Я могу по всей правде сказать вам, что та ночь в лесу была подарком. Многие люди проживают жизнь и умирают, ни разу не столкнувшись с самими собой в темноте. Молитесь, чтобы однажды и вы покружились, обернулись на берегу – склонились у края вод – и смогли причислить себя к счастливцам.
После – в голове тишина, равных которой нет.
Пол везет меня домой из больницы в своем старом «вольво». Обогреватель сломан, сейчас январь, поэтому под ноги пассажиру воткнуто флисовое одеяло. Мое тело излучает боль, переполнено болью. Он пристегивает мой ремень. Его руки дрожат. Он поднимает одеяло и расстилает его на моих коленях. Он так делал раньше, уютно подтыкал уголки мне под бедра, а я шутила, мол, уворачиваешь меня, как ребенка перед сном. Теперь он осторожен, боится.
Погоди, говорю я, и сама расправляю одеяло.
Вторник. Думаю, вторник. Внутренняя сторона окна обындевела. Снаружи снег стал грязным, его глубоко прорезает темно-желтая полоса. Ветер гремит сломанной ручкой дверцы. На той стороне дороги девочка-подросток кричит подруге три невнятных слога. Вторник говорит со мной голосом вторника. Раскройся, говорит он. Раскройся.

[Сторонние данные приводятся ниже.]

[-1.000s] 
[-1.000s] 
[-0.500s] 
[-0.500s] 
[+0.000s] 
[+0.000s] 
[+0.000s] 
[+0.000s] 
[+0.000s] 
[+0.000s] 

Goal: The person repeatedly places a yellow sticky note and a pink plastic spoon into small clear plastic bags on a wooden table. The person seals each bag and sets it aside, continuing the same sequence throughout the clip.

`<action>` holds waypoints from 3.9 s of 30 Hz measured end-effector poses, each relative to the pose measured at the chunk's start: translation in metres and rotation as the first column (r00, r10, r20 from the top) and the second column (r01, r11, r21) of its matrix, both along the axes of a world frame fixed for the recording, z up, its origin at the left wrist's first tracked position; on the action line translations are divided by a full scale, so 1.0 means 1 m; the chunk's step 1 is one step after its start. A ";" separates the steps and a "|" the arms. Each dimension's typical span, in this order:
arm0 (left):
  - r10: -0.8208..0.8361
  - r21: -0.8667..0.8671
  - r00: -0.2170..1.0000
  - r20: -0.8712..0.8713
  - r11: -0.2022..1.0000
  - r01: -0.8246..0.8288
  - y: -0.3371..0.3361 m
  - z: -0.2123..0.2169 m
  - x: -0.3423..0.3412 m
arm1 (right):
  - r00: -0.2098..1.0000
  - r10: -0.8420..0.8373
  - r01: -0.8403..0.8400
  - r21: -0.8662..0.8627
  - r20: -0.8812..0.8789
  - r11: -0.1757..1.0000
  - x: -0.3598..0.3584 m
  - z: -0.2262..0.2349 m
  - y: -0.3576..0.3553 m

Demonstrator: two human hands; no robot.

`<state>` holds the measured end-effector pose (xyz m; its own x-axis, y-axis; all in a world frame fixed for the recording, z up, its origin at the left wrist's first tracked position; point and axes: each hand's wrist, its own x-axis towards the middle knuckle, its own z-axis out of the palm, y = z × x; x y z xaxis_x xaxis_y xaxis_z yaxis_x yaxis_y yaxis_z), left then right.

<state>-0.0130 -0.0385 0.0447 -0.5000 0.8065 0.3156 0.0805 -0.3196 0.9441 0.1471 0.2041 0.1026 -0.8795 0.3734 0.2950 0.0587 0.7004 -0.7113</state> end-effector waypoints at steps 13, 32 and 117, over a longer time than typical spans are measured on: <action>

Пол тянется к замку зажигания. Рядом с отверстием в пластике царапины, мне представляется – он так торопился за мной, ключ вновь и вновь промахивался мимо щели.
Мотор не сразу заводится, будто не хочет просыпаться.
В первую ночь, когда я вернулась домой, Пол встает в проходе спальни, широкие плечи ссутулены, спрашивает, где ему лечь.
Со мной, отвечаю я, как будто сам вопрос нелеп. Запри дверь, велю я, и ложись в постель.
Дверь заперта.
Запри еще раз.
Он выходит, и я слышу приглушенные щелчки – проверяет, поддается ли дверная ручка. Возвращается в спальню, откидывает одеяло, зарывается в постель рядом со мной.
Мне снится вторник. Мне снится вторник от начала до конца.
Когда тонкий утренний луч вытягивается поперек кровати, Пол спит в кресле в углу комнаты.
– Что ты делаешь? – спрашиваю я, сбрасывая стеганое одеяло. – Почему ты там?
Он вскидывает голову. Под глазом у него набухает темно-сизый синяк.
– Ты кричала, – говорит он. – Ты кричала, и я пытался обнять тебя, а ты врезала мне локтем в лицо.
Тогда я впервые плачу – по-настоящему.
– Я готова, – говорю я своему черно-сизому отражению. Пятница.
Я наполняю ванну. Из пятнистого крана бьет слишком горячая вода. Я снимаю со своего тела пижаму, она падает на плитки пола, как сброшенная кожа. Мне почти что кажется, будто, глянув вниз, я увижу клетку собственных ребер, влажные воздушные шары легких.
От ванны поднимается пар. Я вспоминаю маленькую себя, как я сидела в отеле, в горячей ванне, крепко прижав руки к туловищу, покачиваясь с боку на бок в бурлящей воде. «Я – морковка! – крикнула я женщине, вероятно, моей матери. – Добавь соли! Добавь горох!» И со своего кресла она подалась ко мне, изогнув пальцы, словно сжимала в них рукоять, пародия на шеф-повара с черпаком в руке.